Voice & live sessions
The headline is voice-first. A live session sounds like a phone call or a video call: the user speaks, the AI Fellow responds, and the exchange happens in real time. The Fellow detects when the user starts and stops talking, and the user can interrupt the Fellow mid-sentence the same way they would interrupt a person.
A session is also more than voice. Camera, screen, and text sharing layer on top, each one user-controlled, each one off by default unless you turned it on for that AI Fellow or that Learning Path.
Session length
A single live session is capped at 45 minutes. When the cap is reached the conversation ends and the user starts a new one if they want to keep going. Past conversations stay available, so picking up where they left off in a follow-up session is straightforward. See Conversation continuity.
Camera sharing
Off by default. The user decides whether to turn on the camera, and the Fellow only sees a frame when the user explicitly activates it.
When it's on:
- The Fellow gets one frame as the camera turns on, acknowledges briefly, and goes back to listening.
- It can ask for a fresh frame mid-conversation if it would help. ("Can I see what you mean?")
- It doesn't comment on what it sees unless you invited it to or it's directly relevant.
- The user can turn the camera off whenever they want. Nothing is captured after that.

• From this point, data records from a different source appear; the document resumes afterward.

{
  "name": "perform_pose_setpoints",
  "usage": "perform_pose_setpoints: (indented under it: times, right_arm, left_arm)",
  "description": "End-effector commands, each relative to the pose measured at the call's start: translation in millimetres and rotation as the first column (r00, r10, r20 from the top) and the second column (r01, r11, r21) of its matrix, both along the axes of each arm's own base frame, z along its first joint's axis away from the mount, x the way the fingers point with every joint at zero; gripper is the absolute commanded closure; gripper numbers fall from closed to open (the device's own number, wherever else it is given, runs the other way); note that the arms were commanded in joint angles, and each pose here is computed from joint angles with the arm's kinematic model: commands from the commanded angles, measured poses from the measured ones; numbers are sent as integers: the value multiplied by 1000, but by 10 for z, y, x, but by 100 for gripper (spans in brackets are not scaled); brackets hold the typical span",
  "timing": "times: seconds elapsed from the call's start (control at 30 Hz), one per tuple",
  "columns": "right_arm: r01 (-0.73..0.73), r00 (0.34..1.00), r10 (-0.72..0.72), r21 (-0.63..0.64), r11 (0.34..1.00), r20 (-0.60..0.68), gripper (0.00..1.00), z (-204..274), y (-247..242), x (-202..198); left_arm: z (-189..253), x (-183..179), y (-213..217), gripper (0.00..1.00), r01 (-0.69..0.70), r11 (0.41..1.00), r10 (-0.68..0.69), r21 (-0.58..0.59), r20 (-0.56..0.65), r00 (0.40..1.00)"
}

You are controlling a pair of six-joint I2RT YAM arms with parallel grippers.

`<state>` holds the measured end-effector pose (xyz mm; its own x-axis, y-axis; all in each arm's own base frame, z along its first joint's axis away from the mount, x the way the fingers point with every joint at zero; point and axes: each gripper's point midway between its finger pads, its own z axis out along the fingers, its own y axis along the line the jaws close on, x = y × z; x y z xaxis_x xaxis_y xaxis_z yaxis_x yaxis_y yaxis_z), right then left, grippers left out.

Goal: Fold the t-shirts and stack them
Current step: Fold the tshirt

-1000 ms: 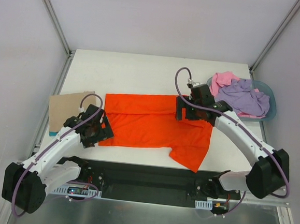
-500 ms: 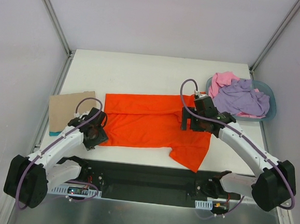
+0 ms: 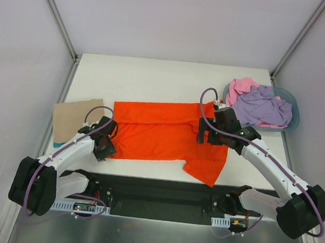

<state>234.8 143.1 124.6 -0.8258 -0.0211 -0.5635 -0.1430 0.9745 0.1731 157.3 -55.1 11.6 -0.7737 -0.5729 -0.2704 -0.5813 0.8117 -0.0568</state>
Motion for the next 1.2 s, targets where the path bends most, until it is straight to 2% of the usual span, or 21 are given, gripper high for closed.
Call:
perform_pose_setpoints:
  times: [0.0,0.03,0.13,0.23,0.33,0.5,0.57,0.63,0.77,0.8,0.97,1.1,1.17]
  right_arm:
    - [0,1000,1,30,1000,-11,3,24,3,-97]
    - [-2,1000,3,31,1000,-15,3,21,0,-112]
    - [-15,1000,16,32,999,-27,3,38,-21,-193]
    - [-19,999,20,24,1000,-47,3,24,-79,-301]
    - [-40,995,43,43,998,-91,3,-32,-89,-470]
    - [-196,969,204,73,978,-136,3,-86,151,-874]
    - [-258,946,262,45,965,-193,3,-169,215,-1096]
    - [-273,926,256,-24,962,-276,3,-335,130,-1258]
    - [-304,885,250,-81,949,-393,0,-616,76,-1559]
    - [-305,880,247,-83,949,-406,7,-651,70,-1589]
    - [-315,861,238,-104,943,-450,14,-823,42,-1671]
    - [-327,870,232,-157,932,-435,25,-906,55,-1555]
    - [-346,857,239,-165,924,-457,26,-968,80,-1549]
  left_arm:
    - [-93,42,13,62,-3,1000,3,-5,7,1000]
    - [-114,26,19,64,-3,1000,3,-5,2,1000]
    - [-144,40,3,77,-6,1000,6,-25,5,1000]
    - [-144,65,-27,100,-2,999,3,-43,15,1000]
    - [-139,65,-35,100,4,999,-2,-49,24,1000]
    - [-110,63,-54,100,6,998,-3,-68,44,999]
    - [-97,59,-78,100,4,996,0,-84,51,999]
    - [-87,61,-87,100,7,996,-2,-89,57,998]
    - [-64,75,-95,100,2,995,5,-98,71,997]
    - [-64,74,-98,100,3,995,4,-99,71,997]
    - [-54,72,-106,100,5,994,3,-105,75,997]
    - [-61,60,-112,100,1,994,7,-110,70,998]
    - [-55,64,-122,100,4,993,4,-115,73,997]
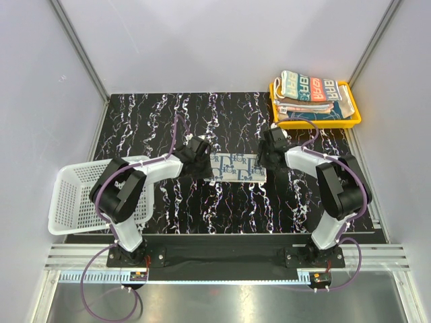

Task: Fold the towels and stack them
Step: Neatly place the folded towel into the bin

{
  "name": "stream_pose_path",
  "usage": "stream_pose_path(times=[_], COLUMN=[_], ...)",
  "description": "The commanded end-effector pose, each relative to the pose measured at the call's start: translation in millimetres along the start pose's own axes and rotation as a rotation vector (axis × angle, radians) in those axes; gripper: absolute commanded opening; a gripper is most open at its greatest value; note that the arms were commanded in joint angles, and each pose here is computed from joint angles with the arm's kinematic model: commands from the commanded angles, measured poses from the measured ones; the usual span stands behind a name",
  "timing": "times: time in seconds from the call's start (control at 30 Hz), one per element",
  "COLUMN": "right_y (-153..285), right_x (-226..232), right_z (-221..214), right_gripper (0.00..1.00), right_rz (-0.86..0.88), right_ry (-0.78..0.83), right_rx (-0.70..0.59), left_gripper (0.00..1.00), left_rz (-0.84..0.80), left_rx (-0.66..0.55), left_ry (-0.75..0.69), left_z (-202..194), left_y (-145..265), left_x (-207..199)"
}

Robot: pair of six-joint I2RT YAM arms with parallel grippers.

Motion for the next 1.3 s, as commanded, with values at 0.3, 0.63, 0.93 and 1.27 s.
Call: stream_pose_path(times=[0.3, 0.63, 0.93, 1.27], right_y=[-10.4, -11.8, 9.5, 6.2], right_x=[17.1, 6.0, 15.2, 1.1], right_z=[-21.0, 6.2, 128.4, 255.0], right_gripper=[0.53, 0.0, 0.0, 0.0], right_rz=[-0.05, -0.212, -0.39, -0.509], right_ry=[0.084, 0.141, 0.407, 0.63], right_rx=[0.044, 0.026, -0.199, -0.29], left_gripper=[0.28, 0.33, 0.51, 0.53], left_rz=[-0.009, -0.037, -0.133, -0.154], left_rx=[-0.03, -0.032, -0.204, -0.283], left_ry=[-0.025, -0.005, 0.026, -0.11], left_z=[7.8, 14.4, 61.8, 72.2], left_y=[7.9, 19.7, 113.1, 196.6], left_x=[-8.3, -20.4, -68.5, -46.3])
Point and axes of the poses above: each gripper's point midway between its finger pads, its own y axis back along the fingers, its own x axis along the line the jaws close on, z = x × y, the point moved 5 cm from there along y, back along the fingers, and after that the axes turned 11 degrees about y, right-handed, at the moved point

Useful for: practising body language for presentations, holding up a physical document or product, or just adding a human touch to the conversation.
Privacy posture. Frontierz doesn't record or store camera images beyond the active session. The user is in charge of when, for how long, and whether the Fellow ever sees them at all.
Screen sharing
Off by default. The user clicks share, picks a screen, window, or tab in the browser's native dialog, and the Fellow can start seeing what's on screen.
When it's on:
- The Fellow takes adaptive snapshots. More often when the user is talking through the screen, less often when they're reading or thinking.
- The image quality is high enough to read fine UI text. Code, slide decks, dashboards, spreadsheets are all legible.
- It absorbs what's on screen without interrupting, and only chimes in when something is relevant or when the user asks ("What do you see?").
- Sharing stops the moment the user clicks stop, or after the time limit you set.
Useful for: walking through documents, navigating software, reviewing spreadsheets or dashboards, getting feedback on a workflow as the user performs it.
Privacy posture. The Fellow only sees what the user explicitly shares. Screens aren't recorded or stored beyond the session. Only the most recent frames stay in working memory while the conversation is live.
Text sharing
Some content reads better than it dictates. URLs, code snippets, prompts, templates. The Fellow can send text through a slide-out panel during the conversation, and the user copies it to clipboard with a single click.
The conversation stays voice-first. Text sharing exists for the things that don't belong in spoken language.
Conversation continuity
Users can pick up where they left off. The Fellow remembers the previous conversation's context when they come back, so they don't have to re-introduce themselves or restate the goal of last week's session.
What this looks like in the user view:
- A list of past conversations with titles and summaries.
- Read access to the full transcript of any of them.
- An option to start a new session that continues from a specific past one.
Continuity is configurable per AI Fellow. For some Fellows (a generic demo, an external pilot) you don't want any memory at all. For others (an ongoing coaching tool) memory is half the value.